- **Dataset entries**
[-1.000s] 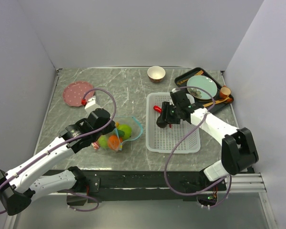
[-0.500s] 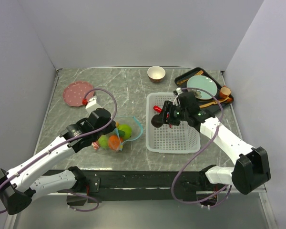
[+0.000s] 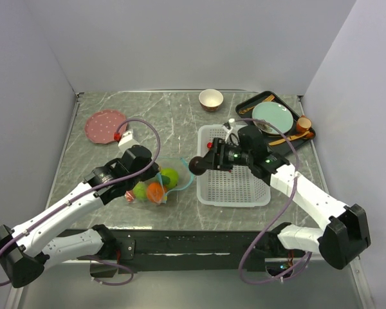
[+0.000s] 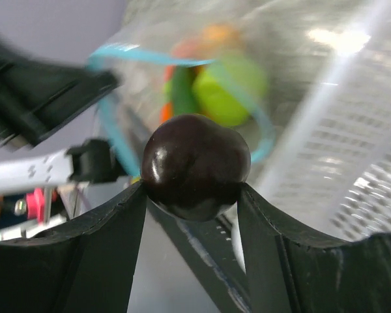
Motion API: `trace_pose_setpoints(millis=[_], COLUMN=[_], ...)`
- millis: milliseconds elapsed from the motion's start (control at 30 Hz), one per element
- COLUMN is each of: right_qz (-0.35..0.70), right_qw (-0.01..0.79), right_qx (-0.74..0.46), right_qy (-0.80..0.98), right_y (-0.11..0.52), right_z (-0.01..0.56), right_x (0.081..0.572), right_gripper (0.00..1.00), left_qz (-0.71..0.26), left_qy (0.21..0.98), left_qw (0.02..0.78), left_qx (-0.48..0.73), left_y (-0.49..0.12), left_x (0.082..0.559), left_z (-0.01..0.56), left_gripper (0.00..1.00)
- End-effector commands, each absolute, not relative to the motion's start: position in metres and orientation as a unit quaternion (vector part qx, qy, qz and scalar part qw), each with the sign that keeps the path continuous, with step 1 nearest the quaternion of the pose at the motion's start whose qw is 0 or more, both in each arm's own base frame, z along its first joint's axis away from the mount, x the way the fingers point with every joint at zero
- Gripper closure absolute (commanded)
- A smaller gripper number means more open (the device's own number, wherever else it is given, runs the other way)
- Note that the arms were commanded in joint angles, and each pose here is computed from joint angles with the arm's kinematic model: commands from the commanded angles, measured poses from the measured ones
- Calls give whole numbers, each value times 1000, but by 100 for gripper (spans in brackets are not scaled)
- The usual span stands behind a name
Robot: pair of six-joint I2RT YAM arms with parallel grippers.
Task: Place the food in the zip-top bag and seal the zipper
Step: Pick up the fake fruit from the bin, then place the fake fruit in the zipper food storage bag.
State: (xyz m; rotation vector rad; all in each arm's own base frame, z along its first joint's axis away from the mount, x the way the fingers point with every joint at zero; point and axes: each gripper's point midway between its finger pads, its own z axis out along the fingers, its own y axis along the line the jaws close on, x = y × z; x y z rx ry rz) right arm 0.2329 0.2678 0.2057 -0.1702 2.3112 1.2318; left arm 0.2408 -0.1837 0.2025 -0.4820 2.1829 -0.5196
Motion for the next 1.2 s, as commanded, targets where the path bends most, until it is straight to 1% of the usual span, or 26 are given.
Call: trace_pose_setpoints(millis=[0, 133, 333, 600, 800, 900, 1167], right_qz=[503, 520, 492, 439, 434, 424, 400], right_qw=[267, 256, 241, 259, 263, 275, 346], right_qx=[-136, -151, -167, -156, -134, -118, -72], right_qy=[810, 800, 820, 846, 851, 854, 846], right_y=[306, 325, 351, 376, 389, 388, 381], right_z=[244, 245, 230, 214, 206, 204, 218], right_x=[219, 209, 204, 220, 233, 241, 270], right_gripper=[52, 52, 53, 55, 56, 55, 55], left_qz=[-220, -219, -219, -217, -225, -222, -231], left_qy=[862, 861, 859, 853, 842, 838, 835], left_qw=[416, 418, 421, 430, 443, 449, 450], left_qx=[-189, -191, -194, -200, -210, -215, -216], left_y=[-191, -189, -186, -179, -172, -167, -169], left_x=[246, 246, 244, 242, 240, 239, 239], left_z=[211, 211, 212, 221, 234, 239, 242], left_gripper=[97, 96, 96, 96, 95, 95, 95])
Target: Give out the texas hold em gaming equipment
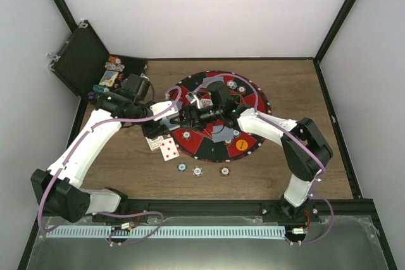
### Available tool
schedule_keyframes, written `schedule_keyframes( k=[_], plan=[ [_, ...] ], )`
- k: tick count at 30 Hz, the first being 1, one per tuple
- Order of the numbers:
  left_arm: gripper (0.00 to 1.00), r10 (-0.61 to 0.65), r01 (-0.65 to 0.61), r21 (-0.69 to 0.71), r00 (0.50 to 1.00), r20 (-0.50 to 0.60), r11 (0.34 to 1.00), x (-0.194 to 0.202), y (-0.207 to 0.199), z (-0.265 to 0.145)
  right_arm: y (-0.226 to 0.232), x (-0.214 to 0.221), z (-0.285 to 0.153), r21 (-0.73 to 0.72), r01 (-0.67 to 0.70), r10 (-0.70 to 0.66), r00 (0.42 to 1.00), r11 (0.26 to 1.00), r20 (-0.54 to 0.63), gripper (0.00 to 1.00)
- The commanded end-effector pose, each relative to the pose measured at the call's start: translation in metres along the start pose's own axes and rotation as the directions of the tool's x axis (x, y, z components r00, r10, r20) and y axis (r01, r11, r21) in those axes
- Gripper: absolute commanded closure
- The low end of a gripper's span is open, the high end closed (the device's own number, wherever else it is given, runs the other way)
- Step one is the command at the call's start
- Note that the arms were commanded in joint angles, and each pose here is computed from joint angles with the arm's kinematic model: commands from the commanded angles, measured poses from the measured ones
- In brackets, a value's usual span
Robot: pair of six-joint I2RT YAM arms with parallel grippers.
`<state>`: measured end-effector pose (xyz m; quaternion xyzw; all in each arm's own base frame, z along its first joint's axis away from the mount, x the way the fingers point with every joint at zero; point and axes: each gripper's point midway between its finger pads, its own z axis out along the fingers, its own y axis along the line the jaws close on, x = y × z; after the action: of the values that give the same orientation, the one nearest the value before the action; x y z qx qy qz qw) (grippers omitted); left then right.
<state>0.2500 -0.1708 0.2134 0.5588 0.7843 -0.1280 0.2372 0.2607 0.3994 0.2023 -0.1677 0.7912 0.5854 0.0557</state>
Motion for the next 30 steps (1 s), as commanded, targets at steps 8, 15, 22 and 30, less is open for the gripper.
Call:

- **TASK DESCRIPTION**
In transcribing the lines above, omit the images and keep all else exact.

- **TASK RESPONSE**
[-1.000s] 
[-0.500s] 
[+0.000s] 
[+0.000s] 
Motion API: `trace_pose_setpoints(millis=[_], COLUMN=[_], ...)`
- millis: milliseconds elapsed from the motion's start (control at 30 Hz), one per element
- COLUMN is each of: right_qz (-0.35..0.70), right_qw (-0.01..0.79), right_qx (-0.74..0.46), right_qy (-0.80..0.98), right_y (-0.11..0.52), right_z (-0.01..0.56), right_x (0.081..0.572), right_gripper (0.00..1.00), left_qz (-0.71..0.26), left_qy (0.21..0.98), left_qw (0.02..0.78), left_qx (-0.48..0.73), left_y (-0.49..0.12), left_x (0.082..0.559), left_z (-0.01..0.56), left_gripper (0.00..1.00)
- End-effector commands, each absolute, not relative to the motion's start: position in metres and orientation as a unit quaternion (vector part qx, qy, qz and scalar part qw), each with the sign that keeps the path continuous, with step 1 nearest the quaternion of the pose at the motion's start whose qw is 0 or more, both in each arm's own base frame, z along its first joint's axis away from the mount, x the way the fingers point with every joint at zero
- Gripper closure absolute (commanded)
- A smaller gripper number means more open (the device's own number, wherever else it is given, runs the other way)
- Note that the arms were commanded in joint angles, and each pose here is computed from joint angles with the arm's kinematic model: commands from the commanded angles, measured poses from the measured ones
- Calls give whole numbers, each value times 1000, but by 100 for gripper (spans in brackets are not scaled)
- The usual span stands behind a name
Robot: pair of six-joint I2RT YAM arms with parallel grippers.
Task: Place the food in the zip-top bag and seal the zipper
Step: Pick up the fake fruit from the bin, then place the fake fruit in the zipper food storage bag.
State: (xyz m; rotation vector rad; all in each arm's own base frame, z along its first joint's axis away from the mount, x the way the fingers point with every joint at zero; point and axes: each gripper's point midway between its finger pads, its own z axis out along the fingers, its own y axis along the line the jaws close on, x = y × z; x y z rx ry rz) right arm 0.2329 0.2678 0.2057 -0.1702 2.3112 1.2318; left arm 0.2408 -0.1837 0.2025 -0.4820 2.1829 -0.5196
Motion for the next 1.2 s, as commanded, targets where the path bends most, until it is straight to 1% of the usual span, or 26 are given.
Call: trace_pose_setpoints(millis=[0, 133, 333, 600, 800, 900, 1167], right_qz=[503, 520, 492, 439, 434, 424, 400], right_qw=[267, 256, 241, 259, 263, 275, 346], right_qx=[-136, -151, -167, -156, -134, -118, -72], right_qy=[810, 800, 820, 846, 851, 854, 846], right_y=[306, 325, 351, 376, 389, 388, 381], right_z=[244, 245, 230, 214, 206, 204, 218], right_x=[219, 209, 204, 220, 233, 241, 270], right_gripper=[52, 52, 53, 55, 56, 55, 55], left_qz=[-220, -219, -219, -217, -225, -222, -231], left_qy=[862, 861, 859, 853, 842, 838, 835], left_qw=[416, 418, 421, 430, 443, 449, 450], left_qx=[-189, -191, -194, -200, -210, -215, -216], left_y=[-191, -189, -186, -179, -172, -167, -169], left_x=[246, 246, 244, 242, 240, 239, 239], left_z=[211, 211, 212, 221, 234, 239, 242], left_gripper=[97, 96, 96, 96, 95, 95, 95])
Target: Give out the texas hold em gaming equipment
### Available tool
schedule_keyframes, written `schedule_keyframes( k=[_], plan=[ [_, ...] ], )`
- k: tick count at 30 Hz, the first being 1, one per tuple
- Order of the numbers:
  left_arm: gripper (0.00 to 1.00), r10 (-0.61 to 0.65), r01 (-0.65 to 0.61), r21 (-0.69 to 0.71), r00 (0.50 to 1.00), r20 (-0.50 to 0.60), r11 (0.34 to 1.00), x (-0.194 to 0.202), y (-0.207 to 0.199), z (-0.265 to 0.145)
  right_arm: y (-0.226 to 0.232), x (-0.214 to 0.221), z (-0.285 to 0.153), r21 (-0.73 to 0.72), r01 (-0.67 to 0.70), r10 (-0.70 to 0.66), r00 (0.42 to 1.00), r11 (0.26 to 1.00), r20 (-0.54 to 0.63), gripper (0.00 to 1.00)
- The commanded end-effector pose, each relative to the pose measured at the call's start: translation in metres along the start pose's own axes and rotation as the directions of the tool's x axis (x, y, z components r00, r10, r20) and y axis (r01, r11, r21) in those axes
- Gripper: absolute commanded closure
- The low end of a gripper's span is open, the high end closed (the device's own number, wherever else it is given, runs the other way)
- Step one is the command at the call's start
- Note that the arms were commanded in joint angles, and each pose here is computed from joint angles with the arm's kinematic model: commands from the commanded angles, measured poses from the measured ones
- In brackets, a value's usual span
Robot: pair of six-joint I2RT YAM arms with parallel grippers.
`<state>`: measured end-effector pose (xyz m; quaternion xyzw; all in each arm's own base frame, z along its first joint's axis away from the mount, x the way the fingers point with every joint at zero; point and axes: each gripper's point midway between its finger pads, its own z axis out along the fingers, its own y axis along the line the jaws close on, x = y × z; after the action: of the values that give the same orientation, the one nearest the value before the action; x y z qx qy qz qw) (grippers omitted); left then right.
<state>0.2500 -0.1708 0.2134 0.5588 0.7843 -0.1280 0.2372 0.2607 0.3994 0.2023 -0.1677 0.7912 0.5854 0.0557</state>
Motion for the next 30 steps (1 s), as commanded, targets at steps 8, 15, 22 and 30, less is open for the gripper.
Call:

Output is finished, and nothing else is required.